The two consecutive quarters of decline caused by the Covid-19 lockdown pushed the UK officially into recession. The economy shrank 20.4% between April and June compared with the first three months of the year. To be blunt, now is not the time for LBAs to be looking for jobs. The recent story of 1,000 people applying for a reception job will become the norm over the next few months.
TSB has said that those who take the option of voluntary redundancy will start getting their VR notice letters from 21st August. TSB will want to get rid of staff as soon as possible and we would expect most LBAs to leave over the next few months, and certainly before the end of the year. That suits TSB, but it may not suit staff. Members who don’t want to become a Local Banker B may feel that the only option is to go for redundancy now. It’s not. You can make it clear on your preference form that you don’t want a Local Banker B role (question 2) and you don’t want voluntary redundancy (question 3).
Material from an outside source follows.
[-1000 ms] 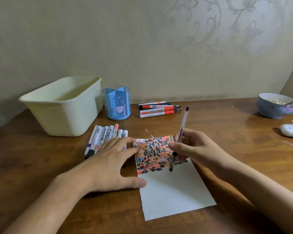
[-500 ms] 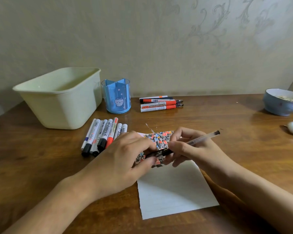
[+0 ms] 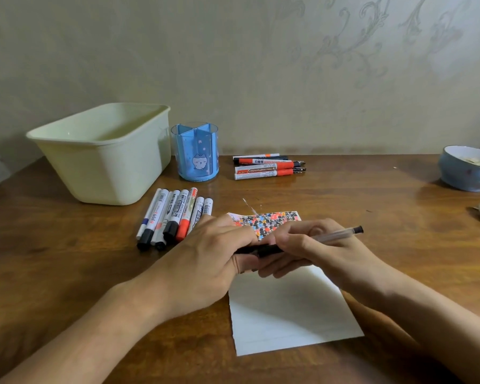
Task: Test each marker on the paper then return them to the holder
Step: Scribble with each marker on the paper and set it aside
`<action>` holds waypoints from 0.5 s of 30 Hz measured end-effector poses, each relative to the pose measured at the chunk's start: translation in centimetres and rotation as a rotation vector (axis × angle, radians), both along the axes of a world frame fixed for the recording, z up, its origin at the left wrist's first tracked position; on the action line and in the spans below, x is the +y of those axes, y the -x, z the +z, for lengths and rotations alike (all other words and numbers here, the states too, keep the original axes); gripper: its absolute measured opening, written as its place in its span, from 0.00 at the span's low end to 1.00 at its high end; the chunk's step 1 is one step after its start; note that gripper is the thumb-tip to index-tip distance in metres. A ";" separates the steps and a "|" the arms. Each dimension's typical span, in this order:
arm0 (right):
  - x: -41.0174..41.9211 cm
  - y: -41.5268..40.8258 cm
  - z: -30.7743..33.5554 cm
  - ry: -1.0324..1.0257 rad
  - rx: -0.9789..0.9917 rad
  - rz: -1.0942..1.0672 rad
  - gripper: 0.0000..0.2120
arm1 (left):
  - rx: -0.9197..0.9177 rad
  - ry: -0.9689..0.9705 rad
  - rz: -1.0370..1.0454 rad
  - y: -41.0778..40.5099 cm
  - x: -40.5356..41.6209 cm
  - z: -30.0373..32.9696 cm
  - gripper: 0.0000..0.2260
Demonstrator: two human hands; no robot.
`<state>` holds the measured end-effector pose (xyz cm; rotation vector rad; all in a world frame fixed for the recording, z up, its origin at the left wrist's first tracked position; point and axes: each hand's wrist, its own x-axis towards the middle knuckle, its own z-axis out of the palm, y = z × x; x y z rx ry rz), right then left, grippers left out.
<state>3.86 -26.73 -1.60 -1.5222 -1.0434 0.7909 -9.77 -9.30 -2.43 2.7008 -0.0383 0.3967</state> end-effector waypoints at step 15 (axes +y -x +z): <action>-1.3 -2.9 0.2 0.076 -0.037 -0.089 0.15 | 0.076 -0.081 0.156 0.2 2.4 0.7 0.07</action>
TSB has said: “We are proposing to phase out the LBA role in mid 2021, so managers will help you in finding an alternative role [the chances of that happening are next to zero] elsewhere in TSB during this time, we anticipate that we may need to commence a formal redundancy consultation process in 2021, however we will seek to avoid compulsory redundancies wherever possible”. There are three points members need to consider. First, the redundancy terms will be calculated in the same way whether you leave in September 2020 or June 2021. Second, if you need to find another job, that will be easier in mid 2021 than it will be over the next few months. Third, the chances of TSB finding you a suitable alternative role are next to zero. Members must complete the preference form because if they don’t TSB will assume they want to carry on working as a Local Banker B and don’t want to request VR.
The preference form needs to be completed by 5pm, Friday, 28th August. We would urge all members to discuss their options with the Union’s Advice Team on 01234 716029 (choose Option 1) before they submit their form.
£30,000 Worse Off Under DB Proposals
According a report produced by Insight Investment, members of the Lloyds TSB No 1 defined benefit pension scheme (which will include thousands of TSB members who transferred from Lloyds) could be up to £30,000 worse off under proposals being considered by the Government to change the way annual pension increases are calculated.
The UK Statistics Authority has proposed changing the way the Retail Price Index (RPI) is calculated. Specifically, it is proposing that RPI should be aligned with the Consumer Price Index including owner-occupiers’ housing costs. The Government has set up a consultation on the proposed reforms and that is due to close at the end of August. The consultation is mainly around whether the changes should be implemented with effect from 2025 or 2030.
According to the latest data there are some 13.5 million people in private sector pension schemes. Under the proposed changes, the annual measured rate of inflation, which would be used to calculate pension increases, would be lower on average by 1% a year. Insight Investment’s analysis shows that a member in a defined benefit pension scheme who is retiring at 65 on a pension income of £20,000 could lose in excess of £30,000 over the course of their retirement. Barnett Waddington, an actuarial consultancy, said that someone currently 50 with an RPI-linked pension paying £10,000 annually from age 60, would have previously expected to receive £500,000 in total if they lived to age 90. If the proposed changes are implemented that could be reduced to £425,000.
If a pension scheme’s increase rules make specific reference to RPI, which they do for the Lloyds TSB No 1 pension schemes, a change to the scheme rules is likely to be necessary in order to switch from RPI to CPIH.
Section 67 of the Pensions Act 1995 protects members’ past service rights and entitlements and there are restrictions placed on the power of amendment in the Lloyds TSB pension schemes rules. So, if the Government goes ahead with the changes then it would almost certainly have to introduce a statutory override or modification power to make it easier for schemes to make the changes.
This union and its members, many of whom live in marginal constituencies, would vehemently oppose such a change to pension scheme rules. We will keep members informed of developments but we don’t expect any changes to me made quickly given the current economic position.